I found this one in my archives, and I started writing it two years ago, having no idea what 2020 was going to bring. Read it with that in mind, it is about Personal Financial Doomsday.

One of my favourite Star Trek episodes is The Doomsday Machine , where a robot is let loose to destroy both sides in a long past war. There was much overacting and emoting by both William Shatner and William Windom but I liked it.

We are not in a Doomsday scenario right now (COVID19 Pandemic), but we might be in a big mess in the financial world (on the Macro Economic side of things).

I think 2008 showed that things can go off the rails badly, but now we live in completely uncharted waters. I worry, this is going to be a very long mess, so we shall see.

I think the financial apocalypse I was thinking of is was at a personal level. As we have learned from a few financial books, personal finance apocalypse can happen much more easily than we think.

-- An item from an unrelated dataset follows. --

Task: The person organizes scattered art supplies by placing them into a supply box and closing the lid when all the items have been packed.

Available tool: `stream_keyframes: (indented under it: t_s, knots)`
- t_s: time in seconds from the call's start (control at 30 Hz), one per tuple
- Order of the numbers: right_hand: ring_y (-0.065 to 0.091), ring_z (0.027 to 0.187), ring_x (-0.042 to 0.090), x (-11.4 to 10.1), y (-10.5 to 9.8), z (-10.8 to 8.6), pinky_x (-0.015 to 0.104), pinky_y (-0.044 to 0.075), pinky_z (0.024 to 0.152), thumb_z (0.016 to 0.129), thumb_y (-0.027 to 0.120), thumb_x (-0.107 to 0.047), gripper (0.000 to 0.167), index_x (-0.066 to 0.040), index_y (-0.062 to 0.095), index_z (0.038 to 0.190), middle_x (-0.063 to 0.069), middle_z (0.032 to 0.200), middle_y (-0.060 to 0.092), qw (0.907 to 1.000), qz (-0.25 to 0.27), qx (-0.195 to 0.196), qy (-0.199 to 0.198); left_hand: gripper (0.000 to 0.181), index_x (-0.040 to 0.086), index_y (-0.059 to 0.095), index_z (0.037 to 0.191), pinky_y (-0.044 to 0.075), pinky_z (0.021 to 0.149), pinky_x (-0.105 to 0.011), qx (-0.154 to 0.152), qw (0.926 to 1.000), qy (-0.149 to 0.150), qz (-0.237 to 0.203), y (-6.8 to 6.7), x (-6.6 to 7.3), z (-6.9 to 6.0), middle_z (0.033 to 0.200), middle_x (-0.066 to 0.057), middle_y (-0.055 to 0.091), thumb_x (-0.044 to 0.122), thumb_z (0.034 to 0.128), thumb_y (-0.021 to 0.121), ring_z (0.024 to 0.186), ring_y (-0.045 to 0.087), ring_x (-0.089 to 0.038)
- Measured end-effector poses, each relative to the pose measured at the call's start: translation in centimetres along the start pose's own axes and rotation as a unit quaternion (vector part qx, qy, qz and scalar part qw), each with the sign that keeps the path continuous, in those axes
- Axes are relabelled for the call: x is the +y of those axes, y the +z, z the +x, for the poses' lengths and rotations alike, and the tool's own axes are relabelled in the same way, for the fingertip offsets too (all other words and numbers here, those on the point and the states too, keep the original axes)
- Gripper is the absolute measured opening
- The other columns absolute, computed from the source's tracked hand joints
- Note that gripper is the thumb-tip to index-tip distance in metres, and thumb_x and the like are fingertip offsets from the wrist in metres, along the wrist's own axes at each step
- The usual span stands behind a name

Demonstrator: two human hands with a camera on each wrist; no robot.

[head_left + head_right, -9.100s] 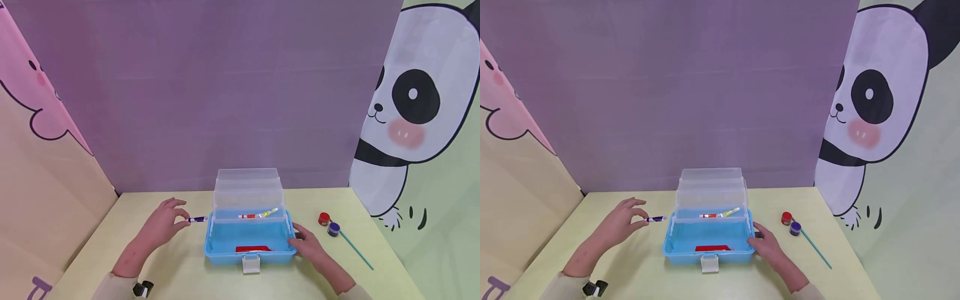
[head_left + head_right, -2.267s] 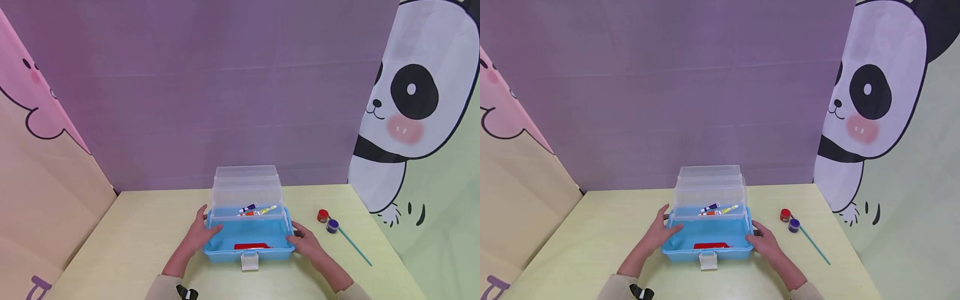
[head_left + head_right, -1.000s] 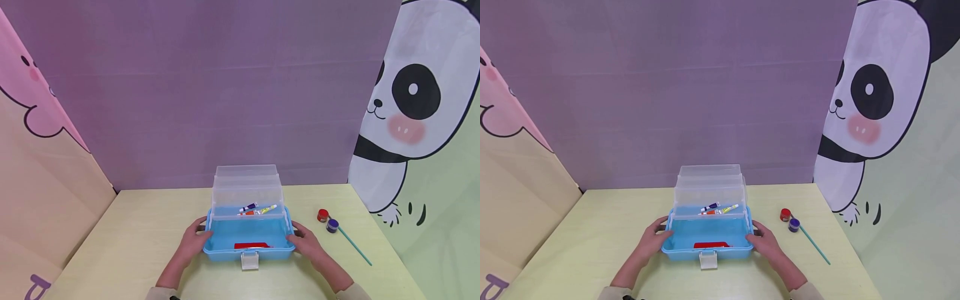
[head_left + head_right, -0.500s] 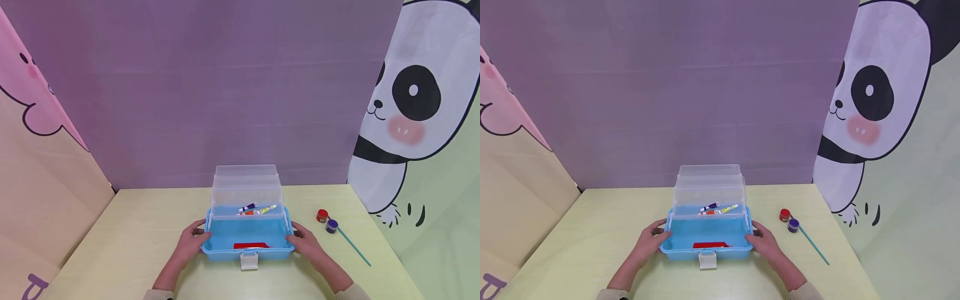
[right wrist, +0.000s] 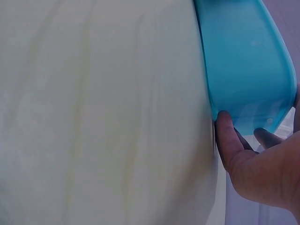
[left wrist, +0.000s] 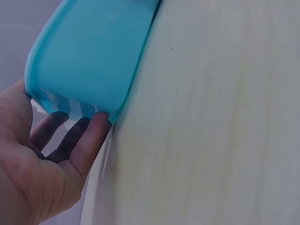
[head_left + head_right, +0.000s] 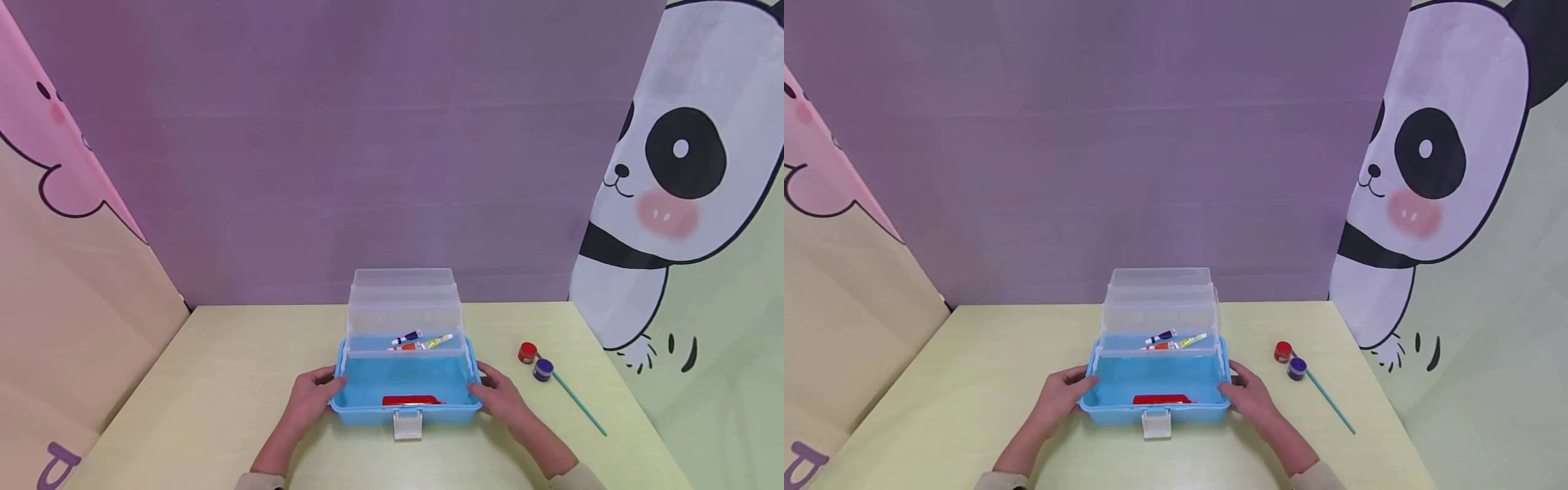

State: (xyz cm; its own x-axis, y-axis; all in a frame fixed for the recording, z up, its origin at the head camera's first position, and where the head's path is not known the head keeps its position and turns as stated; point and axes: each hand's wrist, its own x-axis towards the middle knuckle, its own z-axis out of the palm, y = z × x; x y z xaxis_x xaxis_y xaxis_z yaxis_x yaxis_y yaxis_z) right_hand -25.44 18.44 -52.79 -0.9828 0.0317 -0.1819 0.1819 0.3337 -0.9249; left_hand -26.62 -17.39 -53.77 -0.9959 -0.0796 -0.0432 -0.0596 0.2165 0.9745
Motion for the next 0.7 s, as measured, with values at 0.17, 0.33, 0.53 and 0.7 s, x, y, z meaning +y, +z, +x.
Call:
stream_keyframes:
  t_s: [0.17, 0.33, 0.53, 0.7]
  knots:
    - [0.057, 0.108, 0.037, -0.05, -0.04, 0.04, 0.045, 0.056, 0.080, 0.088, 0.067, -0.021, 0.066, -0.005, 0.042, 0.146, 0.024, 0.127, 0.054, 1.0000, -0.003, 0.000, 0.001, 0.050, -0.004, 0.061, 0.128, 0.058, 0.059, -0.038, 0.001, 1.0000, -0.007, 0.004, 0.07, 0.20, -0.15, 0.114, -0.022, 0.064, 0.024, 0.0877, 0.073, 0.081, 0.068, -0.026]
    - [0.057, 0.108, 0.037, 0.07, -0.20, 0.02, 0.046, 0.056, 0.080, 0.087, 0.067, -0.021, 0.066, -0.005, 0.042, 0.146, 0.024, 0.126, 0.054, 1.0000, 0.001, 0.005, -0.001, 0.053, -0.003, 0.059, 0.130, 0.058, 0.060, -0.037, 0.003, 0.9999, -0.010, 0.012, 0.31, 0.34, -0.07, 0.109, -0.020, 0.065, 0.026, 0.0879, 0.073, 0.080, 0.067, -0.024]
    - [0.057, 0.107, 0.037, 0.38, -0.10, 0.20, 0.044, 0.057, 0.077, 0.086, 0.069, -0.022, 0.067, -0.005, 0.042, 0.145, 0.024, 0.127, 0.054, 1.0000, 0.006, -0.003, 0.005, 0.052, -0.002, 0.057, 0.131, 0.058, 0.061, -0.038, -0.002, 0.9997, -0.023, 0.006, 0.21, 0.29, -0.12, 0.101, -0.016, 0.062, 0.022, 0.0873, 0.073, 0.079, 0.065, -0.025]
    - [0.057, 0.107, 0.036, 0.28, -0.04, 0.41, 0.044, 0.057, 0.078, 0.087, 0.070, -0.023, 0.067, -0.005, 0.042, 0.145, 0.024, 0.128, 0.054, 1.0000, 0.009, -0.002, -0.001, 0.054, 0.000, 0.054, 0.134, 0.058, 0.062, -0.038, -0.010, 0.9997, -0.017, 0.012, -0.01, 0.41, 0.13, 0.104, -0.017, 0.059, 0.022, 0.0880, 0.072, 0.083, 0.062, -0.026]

  • Your health failing suddenly is more likely than you hope, as I learned in my Movember story. There are other more catastrophic health issues that can arise, and that can easily trigger a personal finance failure.
  • Simply losing control of your debt load, or maybe a sudden increase in interest rates, is the most likely financial doomsday. The interest rate sudden jump is not out of the question, but I suspect governments are fighting against this, knowing the impact it might cause, financially.
  • The ultimate doomsday of course is our own demise, but then again, your financial concerns are over then as well.
  • Losing your job can be another financial apocalypse, that many folks have a hard time recovering from.

The best way to avoid a Financial Doomsday, is be ready with a financial plan that takes into consideration the Risks possible. Is there a financial apocalypse likely globally? We shall see is all I can say.

I do know that a personal financial doomsday is more likely than most of us wish to admit.

The Big Financial Snit ?

“… and I thought YOU, wanted to play, SCRABBLE!”

One of my favorite apocalyptic shorts from the NFB, the Big Snit.